We use model-based clustering, an unsupervised learning approach, to find latent clusters of similar US counties based on a set of socioeconomic, demographic, and environmental variables chosen through the process of variable selection. We then use Analysis of Variance and Post-hoc Tukey comparisons to examine differences in rates of obesity and diabetes for the clusters from the resulting clustering solution.

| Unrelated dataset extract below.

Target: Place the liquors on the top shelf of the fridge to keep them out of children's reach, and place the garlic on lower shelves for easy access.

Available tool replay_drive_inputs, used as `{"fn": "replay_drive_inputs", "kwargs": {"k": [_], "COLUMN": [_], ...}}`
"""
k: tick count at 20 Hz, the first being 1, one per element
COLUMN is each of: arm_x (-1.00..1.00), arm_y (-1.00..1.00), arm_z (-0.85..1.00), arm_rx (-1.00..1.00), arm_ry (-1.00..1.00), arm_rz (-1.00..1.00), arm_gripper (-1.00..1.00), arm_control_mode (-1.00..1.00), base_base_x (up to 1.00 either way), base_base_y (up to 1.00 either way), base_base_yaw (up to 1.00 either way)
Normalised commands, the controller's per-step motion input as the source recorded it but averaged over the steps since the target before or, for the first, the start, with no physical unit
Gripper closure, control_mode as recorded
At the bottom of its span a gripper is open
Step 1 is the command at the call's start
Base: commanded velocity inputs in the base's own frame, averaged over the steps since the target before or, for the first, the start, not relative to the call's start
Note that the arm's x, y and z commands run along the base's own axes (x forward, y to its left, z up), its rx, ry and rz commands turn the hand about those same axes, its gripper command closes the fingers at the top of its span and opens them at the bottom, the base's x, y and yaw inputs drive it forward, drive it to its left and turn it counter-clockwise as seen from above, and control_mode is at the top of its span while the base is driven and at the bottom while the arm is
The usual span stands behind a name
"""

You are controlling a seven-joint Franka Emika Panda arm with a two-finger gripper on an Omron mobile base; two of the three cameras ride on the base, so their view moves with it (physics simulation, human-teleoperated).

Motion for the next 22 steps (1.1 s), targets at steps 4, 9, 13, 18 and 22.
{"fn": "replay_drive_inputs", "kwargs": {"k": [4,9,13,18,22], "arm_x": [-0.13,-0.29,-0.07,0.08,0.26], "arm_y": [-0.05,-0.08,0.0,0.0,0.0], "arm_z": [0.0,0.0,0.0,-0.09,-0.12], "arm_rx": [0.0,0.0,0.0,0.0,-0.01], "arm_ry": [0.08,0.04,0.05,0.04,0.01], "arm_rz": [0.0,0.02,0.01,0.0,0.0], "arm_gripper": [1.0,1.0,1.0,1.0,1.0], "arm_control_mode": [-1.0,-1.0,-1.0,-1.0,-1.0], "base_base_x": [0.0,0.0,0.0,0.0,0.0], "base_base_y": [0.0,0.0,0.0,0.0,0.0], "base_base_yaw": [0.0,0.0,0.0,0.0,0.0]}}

We find access to supermarkets, median household income, population density and socioeconomic status to be important in clustering the counties of two northeastern states. The results of the cluster analysis can be used to identify two sets of counties with significantly lower rates of diet-related chronic disease than those observed in the other identified clusters. These relatively healthy clusters are distinguished by the large central and large fringe metropolitan areas contained in their component counties. However, the relationship of socio-demographic factors and diet-related chronic disease is more complicated than previous research would suggest. Additionally, we find evidence of low food access in two clusters of counties adjacent to large central and fringe metropolitan areas. While food access has previously been seen as a problem of inner-city or remote rural areas, this study offers preliminary evidence of declining food access in suburban areas.
Model-based clustering with variable selection offers a new approach to the analysis of socioeconomic, demographic, and environmental data for diet-related chronic disease prediction. In a test application to two northeastern states, this method allows us to identify two sets of metropolitan counties with significantly lower diet-related chronic disease rates than those observed in most rural and suburban areas. Our method could be applied to larger geographic areas or other countries with comparable data sets, offering a promising method for researchers interested in the global increase in diet-related chronic disease.